Task objective.
Taking the entries below from the top, restate each line exactly and end with the line containing "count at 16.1".

### Exercise inputs ###

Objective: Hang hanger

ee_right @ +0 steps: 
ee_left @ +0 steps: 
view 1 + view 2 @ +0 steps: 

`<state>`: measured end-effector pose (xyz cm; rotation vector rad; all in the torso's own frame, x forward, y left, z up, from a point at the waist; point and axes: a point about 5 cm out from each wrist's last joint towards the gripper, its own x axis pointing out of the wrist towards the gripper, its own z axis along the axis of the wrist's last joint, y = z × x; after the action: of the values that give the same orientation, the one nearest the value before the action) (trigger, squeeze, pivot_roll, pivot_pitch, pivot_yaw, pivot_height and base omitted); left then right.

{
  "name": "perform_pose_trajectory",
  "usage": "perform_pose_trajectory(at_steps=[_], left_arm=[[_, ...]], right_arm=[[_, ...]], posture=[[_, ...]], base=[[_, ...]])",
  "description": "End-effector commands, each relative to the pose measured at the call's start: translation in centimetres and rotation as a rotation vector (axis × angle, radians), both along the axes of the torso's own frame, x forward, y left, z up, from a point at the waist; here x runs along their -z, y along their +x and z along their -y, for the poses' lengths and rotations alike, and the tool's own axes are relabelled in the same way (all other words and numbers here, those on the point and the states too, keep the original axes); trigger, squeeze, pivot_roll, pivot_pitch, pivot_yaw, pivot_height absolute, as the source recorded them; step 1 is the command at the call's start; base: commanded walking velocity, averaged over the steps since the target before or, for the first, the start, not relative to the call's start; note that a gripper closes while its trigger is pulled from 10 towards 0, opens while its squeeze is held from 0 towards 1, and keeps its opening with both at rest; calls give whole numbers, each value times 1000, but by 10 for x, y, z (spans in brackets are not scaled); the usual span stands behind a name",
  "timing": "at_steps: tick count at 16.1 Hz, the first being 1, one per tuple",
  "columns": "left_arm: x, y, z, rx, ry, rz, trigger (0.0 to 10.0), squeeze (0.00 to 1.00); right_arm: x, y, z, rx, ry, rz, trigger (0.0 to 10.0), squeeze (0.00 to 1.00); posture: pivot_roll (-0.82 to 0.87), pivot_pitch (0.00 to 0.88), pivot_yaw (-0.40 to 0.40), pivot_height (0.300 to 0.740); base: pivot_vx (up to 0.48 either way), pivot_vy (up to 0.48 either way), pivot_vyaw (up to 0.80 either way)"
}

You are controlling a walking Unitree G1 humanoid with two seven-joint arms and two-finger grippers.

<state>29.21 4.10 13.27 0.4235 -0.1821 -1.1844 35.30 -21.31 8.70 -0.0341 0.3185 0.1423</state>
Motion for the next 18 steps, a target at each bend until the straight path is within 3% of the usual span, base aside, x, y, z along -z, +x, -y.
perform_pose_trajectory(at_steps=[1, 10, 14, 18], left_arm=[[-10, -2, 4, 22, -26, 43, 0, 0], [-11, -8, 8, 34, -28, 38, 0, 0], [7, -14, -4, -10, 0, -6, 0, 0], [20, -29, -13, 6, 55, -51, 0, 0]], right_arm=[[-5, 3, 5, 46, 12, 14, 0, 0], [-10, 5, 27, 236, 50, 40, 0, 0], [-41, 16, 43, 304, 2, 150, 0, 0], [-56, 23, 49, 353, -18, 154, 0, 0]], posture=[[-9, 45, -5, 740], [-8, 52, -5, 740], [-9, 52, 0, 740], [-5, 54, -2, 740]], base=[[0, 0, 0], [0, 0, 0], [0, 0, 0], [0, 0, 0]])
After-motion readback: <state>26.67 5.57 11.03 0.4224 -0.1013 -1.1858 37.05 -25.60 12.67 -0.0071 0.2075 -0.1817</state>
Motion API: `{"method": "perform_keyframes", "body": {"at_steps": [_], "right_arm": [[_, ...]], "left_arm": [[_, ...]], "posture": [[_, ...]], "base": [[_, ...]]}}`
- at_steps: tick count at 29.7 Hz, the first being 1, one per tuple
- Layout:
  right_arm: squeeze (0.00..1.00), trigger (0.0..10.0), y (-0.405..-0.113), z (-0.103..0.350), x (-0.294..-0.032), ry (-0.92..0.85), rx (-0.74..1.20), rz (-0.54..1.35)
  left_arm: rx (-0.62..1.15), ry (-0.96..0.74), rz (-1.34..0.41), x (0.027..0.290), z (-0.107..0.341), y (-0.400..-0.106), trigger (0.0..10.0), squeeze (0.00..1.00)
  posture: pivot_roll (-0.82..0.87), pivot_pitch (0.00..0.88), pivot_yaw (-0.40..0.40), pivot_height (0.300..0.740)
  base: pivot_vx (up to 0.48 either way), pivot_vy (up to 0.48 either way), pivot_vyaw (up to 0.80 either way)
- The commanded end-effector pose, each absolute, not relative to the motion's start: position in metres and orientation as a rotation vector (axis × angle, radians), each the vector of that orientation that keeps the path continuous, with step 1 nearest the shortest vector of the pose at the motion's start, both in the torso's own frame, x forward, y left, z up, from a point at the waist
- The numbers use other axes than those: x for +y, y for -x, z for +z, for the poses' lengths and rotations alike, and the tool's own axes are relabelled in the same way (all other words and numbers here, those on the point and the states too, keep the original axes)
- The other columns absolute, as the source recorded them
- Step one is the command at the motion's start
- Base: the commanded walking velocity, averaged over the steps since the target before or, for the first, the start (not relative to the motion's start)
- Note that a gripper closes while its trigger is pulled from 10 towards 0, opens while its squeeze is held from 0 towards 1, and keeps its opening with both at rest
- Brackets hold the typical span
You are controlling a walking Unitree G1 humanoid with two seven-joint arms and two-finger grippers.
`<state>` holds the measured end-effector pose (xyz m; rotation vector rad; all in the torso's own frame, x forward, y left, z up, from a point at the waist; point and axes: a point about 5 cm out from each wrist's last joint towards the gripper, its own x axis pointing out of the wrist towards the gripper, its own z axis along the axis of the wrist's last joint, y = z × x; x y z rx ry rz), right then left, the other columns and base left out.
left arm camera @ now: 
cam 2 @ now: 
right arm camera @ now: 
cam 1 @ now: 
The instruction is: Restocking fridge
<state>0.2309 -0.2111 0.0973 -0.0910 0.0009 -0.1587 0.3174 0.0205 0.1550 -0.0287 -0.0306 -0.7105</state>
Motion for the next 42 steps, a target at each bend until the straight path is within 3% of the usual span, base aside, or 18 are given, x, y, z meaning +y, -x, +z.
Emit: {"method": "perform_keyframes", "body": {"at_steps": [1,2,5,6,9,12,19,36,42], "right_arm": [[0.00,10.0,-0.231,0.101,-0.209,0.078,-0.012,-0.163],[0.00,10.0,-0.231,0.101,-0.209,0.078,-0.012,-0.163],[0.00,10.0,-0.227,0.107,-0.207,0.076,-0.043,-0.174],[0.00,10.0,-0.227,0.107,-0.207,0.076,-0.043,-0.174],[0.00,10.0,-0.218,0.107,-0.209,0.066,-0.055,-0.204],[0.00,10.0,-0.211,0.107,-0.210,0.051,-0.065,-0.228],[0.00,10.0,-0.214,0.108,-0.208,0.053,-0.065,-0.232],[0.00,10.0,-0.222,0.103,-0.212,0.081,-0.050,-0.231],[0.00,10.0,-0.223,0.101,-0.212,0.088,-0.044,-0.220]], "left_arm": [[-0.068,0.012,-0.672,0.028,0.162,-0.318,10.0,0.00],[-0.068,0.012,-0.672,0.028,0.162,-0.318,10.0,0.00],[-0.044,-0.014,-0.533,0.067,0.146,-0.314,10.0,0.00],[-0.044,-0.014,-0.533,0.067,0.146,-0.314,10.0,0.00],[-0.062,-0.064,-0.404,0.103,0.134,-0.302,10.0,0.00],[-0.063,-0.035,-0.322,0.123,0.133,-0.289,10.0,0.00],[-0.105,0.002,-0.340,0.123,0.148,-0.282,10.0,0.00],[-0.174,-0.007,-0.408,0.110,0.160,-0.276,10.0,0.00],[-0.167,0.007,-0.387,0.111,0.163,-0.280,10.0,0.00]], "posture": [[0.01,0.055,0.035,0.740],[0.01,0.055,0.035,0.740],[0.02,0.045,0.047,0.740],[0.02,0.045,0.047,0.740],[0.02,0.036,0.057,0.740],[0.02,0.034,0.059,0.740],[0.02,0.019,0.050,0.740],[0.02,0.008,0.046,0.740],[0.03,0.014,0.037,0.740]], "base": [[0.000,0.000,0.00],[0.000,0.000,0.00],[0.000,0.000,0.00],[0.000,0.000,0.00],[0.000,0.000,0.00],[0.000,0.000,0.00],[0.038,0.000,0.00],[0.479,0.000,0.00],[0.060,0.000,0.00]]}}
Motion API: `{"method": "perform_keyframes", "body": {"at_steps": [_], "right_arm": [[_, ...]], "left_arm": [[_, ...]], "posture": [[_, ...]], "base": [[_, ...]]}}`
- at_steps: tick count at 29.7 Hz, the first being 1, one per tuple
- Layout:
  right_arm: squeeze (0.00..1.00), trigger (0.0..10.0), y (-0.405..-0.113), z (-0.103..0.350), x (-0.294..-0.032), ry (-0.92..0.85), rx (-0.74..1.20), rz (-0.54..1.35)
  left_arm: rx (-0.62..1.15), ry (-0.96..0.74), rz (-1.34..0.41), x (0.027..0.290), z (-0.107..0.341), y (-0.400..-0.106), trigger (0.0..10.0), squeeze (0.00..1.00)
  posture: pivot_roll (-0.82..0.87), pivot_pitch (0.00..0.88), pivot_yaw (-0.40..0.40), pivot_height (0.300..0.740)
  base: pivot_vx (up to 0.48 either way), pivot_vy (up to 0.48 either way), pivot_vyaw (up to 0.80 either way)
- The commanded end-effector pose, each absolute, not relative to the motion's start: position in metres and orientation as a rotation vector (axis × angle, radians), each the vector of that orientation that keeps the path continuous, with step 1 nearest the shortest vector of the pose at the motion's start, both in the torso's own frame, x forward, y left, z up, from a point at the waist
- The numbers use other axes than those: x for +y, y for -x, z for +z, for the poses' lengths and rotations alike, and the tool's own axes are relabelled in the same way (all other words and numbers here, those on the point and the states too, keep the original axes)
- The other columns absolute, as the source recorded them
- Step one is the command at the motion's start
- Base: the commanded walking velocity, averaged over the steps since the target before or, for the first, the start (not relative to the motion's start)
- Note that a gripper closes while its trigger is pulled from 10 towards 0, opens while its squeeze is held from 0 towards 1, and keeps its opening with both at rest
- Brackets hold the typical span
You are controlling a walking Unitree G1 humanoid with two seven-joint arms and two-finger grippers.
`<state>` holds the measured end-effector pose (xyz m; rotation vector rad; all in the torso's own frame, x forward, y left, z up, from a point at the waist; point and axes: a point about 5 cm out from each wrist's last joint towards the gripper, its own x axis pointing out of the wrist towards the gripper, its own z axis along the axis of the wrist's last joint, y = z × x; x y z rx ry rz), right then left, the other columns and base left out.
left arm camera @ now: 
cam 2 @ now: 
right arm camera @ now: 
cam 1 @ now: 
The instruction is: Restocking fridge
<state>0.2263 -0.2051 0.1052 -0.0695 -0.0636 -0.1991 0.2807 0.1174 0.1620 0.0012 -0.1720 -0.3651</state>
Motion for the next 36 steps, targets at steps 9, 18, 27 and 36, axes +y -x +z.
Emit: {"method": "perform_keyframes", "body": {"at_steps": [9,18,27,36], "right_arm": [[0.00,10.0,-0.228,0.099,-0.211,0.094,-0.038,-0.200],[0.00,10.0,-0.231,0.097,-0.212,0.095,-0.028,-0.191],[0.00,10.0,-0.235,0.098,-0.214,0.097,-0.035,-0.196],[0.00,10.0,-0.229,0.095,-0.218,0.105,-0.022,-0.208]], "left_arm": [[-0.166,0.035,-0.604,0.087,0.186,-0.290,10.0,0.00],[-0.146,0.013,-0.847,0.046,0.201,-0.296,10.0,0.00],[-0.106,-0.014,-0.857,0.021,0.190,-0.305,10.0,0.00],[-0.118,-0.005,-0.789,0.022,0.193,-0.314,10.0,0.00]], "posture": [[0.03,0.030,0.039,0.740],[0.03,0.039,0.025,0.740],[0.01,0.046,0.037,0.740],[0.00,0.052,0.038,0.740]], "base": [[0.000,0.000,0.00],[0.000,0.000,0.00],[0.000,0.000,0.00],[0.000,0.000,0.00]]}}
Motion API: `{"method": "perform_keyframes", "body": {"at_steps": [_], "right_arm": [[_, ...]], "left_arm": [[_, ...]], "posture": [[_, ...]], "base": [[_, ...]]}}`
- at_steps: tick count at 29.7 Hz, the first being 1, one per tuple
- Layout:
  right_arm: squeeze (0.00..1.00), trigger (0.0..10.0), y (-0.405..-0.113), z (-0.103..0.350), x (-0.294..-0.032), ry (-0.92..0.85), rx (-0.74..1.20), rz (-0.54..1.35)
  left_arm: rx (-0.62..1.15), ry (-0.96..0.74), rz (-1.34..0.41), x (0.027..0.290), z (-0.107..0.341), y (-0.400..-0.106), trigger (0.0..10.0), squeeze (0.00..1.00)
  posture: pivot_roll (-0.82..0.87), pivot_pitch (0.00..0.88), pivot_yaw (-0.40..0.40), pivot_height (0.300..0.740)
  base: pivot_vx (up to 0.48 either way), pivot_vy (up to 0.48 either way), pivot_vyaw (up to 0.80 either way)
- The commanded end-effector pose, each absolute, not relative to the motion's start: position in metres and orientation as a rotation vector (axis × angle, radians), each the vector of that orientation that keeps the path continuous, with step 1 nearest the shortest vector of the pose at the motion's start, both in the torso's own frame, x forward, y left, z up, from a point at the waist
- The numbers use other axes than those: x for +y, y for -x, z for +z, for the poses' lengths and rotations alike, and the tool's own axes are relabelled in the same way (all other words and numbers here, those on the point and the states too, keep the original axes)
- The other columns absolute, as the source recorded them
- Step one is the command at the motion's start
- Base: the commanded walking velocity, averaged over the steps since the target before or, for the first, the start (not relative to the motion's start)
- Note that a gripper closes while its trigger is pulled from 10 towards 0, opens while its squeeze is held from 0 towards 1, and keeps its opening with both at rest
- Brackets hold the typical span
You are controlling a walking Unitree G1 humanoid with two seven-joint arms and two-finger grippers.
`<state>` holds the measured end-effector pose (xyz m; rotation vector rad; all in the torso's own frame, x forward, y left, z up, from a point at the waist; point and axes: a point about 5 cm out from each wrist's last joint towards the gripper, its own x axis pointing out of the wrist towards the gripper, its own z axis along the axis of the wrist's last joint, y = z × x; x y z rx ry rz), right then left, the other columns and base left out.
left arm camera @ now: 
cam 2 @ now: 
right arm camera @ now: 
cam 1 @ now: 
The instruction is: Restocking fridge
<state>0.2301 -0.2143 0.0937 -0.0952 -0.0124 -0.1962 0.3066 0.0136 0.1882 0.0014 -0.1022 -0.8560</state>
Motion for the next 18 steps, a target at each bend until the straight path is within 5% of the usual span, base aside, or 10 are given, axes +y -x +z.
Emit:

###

Solution.
Objective: Hang hanger

ee_right @ +0 steps: 
ee_left @ +0 steps: 
view 1 + view 2 @ +0 steps: 

`<state>`: measured end-effector pose (xyz cm; rotation vector rad; all in the torso's own frame, x forward, y left, z up, from a point at the waist; point and axes: a point about 5 cm out from each wrist's last joint towards the gripper, its own x axis pointing out of the wrist towards the gripper, its own z axis along the axis of the wrist's last joint, y = z × x; after the action: of the values that give the same orientation, the one nearest the value before the action) (trigger, squeeze, pivot_roll, pivot_pitch, pivot_yaw, pivot_height and base omitted); left then right.

{
  "name": "perform_pose_trajectory",
  "usage": "perform_pose_trajectory(at_steps=[_], left_arm=[[_, ...]], right_arm=[[_, ...]], posture=[[_, ...]], base=[[_, ...]])",
  "description": "End-effector commands, each relative to the pose measured at the call's start: translation in centimetres and rotation as a rotation vector (axis × angle, radians), both along the axes of the torso's own frame, x forward, y left, z up, from a point at the waist; here x runs along their -z, y along their +x and z along their -y, for the poses' lengths and rotations alike, and the tool's own axes are relabelled in the same way (all other words and numbers here, those on the point and the states too, keep the original axes); trigger, squeeze, pivot_roll, pivot_pitch, pivot_yaw, pivot_height absolute, as the source recorded them; step 1 is the command at the call's start; base: commanded walking velocity, averaged over the steps since the target before or, for the first, the start, not relative to the call's start; note that a gripper closes while its trigger is pulled from 10 towards 0, opens while its squeeze is held from 0 towards 1, and keeps its opening with both at rest; calls give whole numbers, each value times 1000, but by 10 for x, y, z (spans in brackets are not scaled); the usual span stands behind a name",
  "timing": "at_steps: tick count at 16.1 Hz, the first being 1, one per tuple",

That's the full output for the exercise.